* _Supplied information_:
┄┄┄┄┄┄┄┄┄┄┄┄┄┄┄┄┄┄┄┄

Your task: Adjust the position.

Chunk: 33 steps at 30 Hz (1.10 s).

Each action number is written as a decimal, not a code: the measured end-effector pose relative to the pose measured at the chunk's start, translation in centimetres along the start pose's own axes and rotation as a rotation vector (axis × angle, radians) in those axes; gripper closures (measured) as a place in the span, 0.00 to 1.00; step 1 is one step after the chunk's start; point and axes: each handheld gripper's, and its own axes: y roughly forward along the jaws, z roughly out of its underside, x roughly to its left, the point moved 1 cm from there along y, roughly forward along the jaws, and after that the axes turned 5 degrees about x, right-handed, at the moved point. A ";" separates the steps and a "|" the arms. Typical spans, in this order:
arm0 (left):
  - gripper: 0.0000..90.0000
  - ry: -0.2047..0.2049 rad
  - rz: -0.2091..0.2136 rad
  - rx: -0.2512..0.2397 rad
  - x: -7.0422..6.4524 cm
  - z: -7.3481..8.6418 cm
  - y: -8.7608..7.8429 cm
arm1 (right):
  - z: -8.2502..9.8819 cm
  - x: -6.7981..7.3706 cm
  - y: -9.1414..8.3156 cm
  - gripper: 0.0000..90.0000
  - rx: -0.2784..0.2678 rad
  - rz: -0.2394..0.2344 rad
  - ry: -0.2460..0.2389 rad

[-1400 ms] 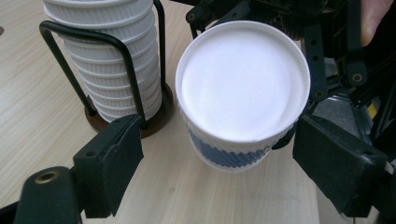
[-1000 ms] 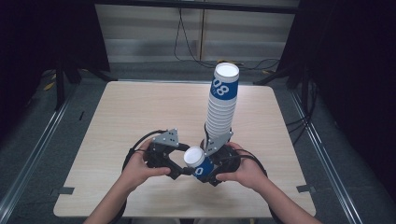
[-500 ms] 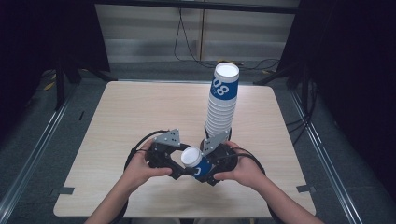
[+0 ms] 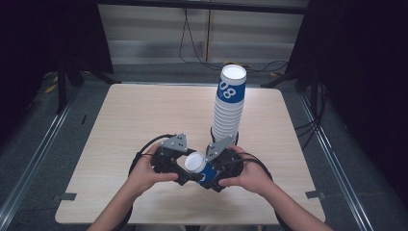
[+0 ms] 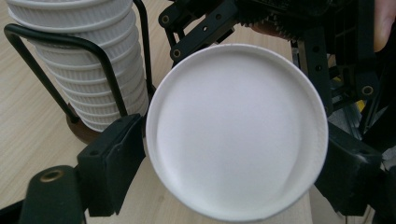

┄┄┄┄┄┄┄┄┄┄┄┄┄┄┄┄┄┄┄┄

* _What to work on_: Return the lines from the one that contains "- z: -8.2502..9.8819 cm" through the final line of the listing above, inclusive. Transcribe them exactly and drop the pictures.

* _Reply to the task_:
  - z: -8.2502..9.8819 cm
  - x: -6.7981..7.3706 cm
  - y: -9.1414..8.3156 cm
  - gripper: 0.0000..90.0000
  - rx: -0.2784..0.2678 rad
  - rz: -0.2394..0.2344 rad
  - ry: -0.2460..0.2389 rad

[-1400 ms] 
[-1000 ms] 
[-500 ms] 
[+0 ms] 
[+0 ms] 

Nothing further is required of this output.